Of the sky, river, trees and birds

For they have always known the answers

To the hard questions

The answers drift up the Valley

In the seeds from golden grasses-

I am home

Rob 2014

 


Sunday, 4 August 2013

For Andrea



 
In memory of my dear Cousin Andrea

I remember –

Childhood parties at your place,

Your mum’s lemon filled fairy cakes,

Swishing our patterned skirts to Dancing Queen,

Nana’s glamorous dress ups from her ornate glory box- full of fun,

Fox fur hiding in the darkness of Nana’s cupboard- red beady eyes peering out at us.

Hopscotch, barbie dolls and elastics in the street- skipping ropes and hoola hoops.

Your smile was the sun-

Now it swirls in the Winter winds- melting morning frost-

Thawing hearts of city stone statues-

Your smile tells huddled birds-

Stories of laughter and song in your heart-

Childhood dreams-

Adult aspirations-

Your smile left this Earth too early,

But makes Winter snowdrops sing-

You see you were just too smart for this world,

Clever and funny and beautiful,

Ocean eyes- contagious laugh,

Quirky and most of all brave.

Fighting a courageous battle in a world you didn’t want to leave.

Cousins-

My Dad – your Mum- brother and sister-

Shared history, blood,

Lives entwined- childhood dreaming,

Your smile- it fills bare Winter trees with hope of new buds in Spring,

Your smile- spirals and lifts towards the sun-

Illuminates the stars-

I always thought you shined-

Glitter in your veins

 

Goodbye Andrea

 

Sunday, 30 December 2012

Goodbye 2012




Goodbye 2012

Jacaranda flowered for the first time,

Wrens came back for a while,

Magpies packed up and left.

Honeyeaters moved in.

Yellow faced black cockatoos flew over West Footscray.

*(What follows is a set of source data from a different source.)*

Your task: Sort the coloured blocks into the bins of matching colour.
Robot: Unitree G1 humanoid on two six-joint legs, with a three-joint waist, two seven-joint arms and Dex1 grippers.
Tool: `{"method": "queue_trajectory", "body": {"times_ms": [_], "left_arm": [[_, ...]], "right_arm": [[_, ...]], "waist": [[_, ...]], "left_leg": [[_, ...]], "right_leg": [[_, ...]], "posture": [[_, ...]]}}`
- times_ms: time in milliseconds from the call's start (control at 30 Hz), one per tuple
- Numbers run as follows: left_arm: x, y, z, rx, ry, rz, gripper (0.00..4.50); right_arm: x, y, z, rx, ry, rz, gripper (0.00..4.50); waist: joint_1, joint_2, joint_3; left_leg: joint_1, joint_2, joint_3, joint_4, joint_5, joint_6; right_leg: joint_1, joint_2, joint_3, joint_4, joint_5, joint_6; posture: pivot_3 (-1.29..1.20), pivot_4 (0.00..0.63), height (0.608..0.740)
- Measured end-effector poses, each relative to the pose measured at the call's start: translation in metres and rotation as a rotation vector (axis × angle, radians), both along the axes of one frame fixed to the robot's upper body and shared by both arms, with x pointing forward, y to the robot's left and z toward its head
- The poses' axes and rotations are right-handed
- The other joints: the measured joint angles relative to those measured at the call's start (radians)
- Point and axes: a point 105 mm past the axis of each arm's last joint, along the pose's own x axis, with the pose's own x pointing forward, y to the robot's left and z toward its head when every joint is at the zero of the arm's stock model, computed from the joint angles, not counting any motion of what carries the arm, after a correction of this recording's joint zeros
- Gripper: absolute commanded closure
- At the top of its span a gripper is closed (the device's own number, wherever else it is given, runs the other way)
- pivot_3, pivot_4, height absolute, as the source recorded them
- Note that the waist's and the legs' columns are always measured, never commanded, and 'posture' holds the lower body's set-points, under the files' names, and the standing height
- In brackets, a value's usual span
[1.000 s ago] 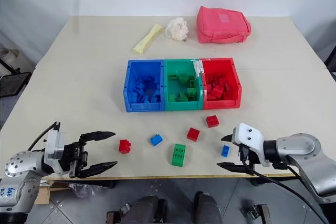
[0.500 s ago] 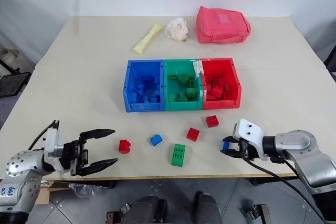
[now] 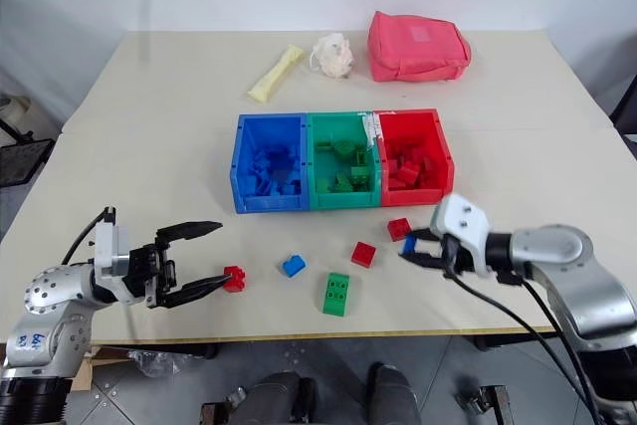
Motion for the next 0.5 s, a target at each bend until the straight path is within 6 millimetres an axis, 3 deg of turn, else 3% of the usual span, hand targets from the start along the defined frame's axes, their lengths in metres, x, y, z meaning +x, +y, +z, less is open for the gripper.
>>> {"method": "queue_trajectory", "body": {"times_ms": [100,167,500], "left_arm": [[0.008,0.002,0.0,-0.008,-0.009,0.06,0.0],[0.013,0.002,0.003,-0.011,-0.025,0.088,0.0],[0.027,0.009,0.005,-0.038,-0.038,0.199,0.0]], "right_arm": [[0.012,0.021,0.028,0.076,-0.096,0.015,3.1],[0.017,0.032,0.036,0.101,-0.115,0.029,3.1],[0.062,0.113,0.049,0.19,-0.157,0.156,3.1]], "waist": [[0.0,0.0,0.0],[0.001,0.0,0.0],[-0.022,0.0,0.0]], "left_leg": [[0.0,0.0,0.0,0.0,0.0,-0.001],[-0.001,0.0,0.0,0.0,0.0,0.0],[-0.001,-0.002,0.0,0.0,0.0,0.0]], "right_leg": [[-0.001,0.002,-0.001,0.0,0.0,0.0],[-0.001,0.002,-0.001,0.001,0.0,0.0],[-0.003,0.003,-0.007,0.006,0.0,0.0]], "posture": [[0.0,0.15,0.74],[0.0,0.15,0.74],[0.0,0.15,0.74]]}}
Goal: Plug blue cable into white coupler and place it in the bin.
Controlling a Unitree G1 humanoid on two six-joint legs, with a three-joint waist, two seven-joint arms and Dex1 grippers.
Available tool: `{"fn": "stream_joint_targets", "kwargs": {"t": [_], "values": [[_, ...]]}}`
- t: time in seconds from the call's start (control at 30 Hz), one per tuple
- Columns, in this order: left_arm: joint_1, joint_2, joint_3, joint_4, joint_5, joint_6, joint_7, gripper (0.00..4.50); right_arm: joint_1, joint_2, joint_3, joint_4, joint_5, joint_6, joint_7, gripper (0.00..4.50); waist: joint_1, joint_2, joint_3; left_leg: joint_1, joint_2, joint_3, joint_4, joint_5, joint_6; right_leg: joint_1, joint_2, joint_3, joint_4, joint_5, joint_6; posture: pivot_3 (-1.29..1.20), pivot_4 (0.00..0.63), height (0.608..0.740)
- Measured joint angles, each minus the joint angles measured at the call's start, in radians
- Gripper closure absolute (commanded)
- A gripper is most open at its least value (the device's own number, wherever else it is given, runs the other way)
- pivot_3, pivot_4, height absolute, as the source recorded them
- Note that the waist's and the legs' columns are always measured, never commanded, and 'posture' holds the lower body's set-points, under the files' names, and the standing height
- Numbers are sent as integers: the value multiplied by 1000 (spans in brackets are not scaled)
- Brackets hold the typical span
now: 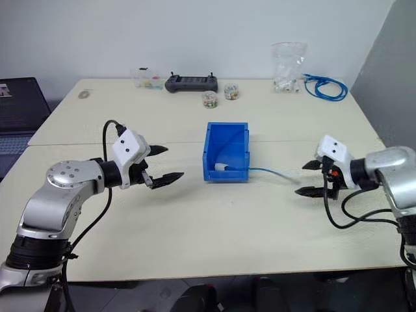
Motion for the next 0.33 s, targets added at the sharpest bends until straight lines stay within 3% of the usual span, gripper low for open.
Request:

Marbled geckos patterned our red brick driveway,

Possums invaded.

 

Sunsets were viewed all over Victoria,

Moon and Stars watched from the fly wire windows of our campervan,

Industrial sunsets were watched every night on West Footscray walks.

 

Rode over many hills from Lilydale to Warburton,

For many kms on wondrous adventure with son.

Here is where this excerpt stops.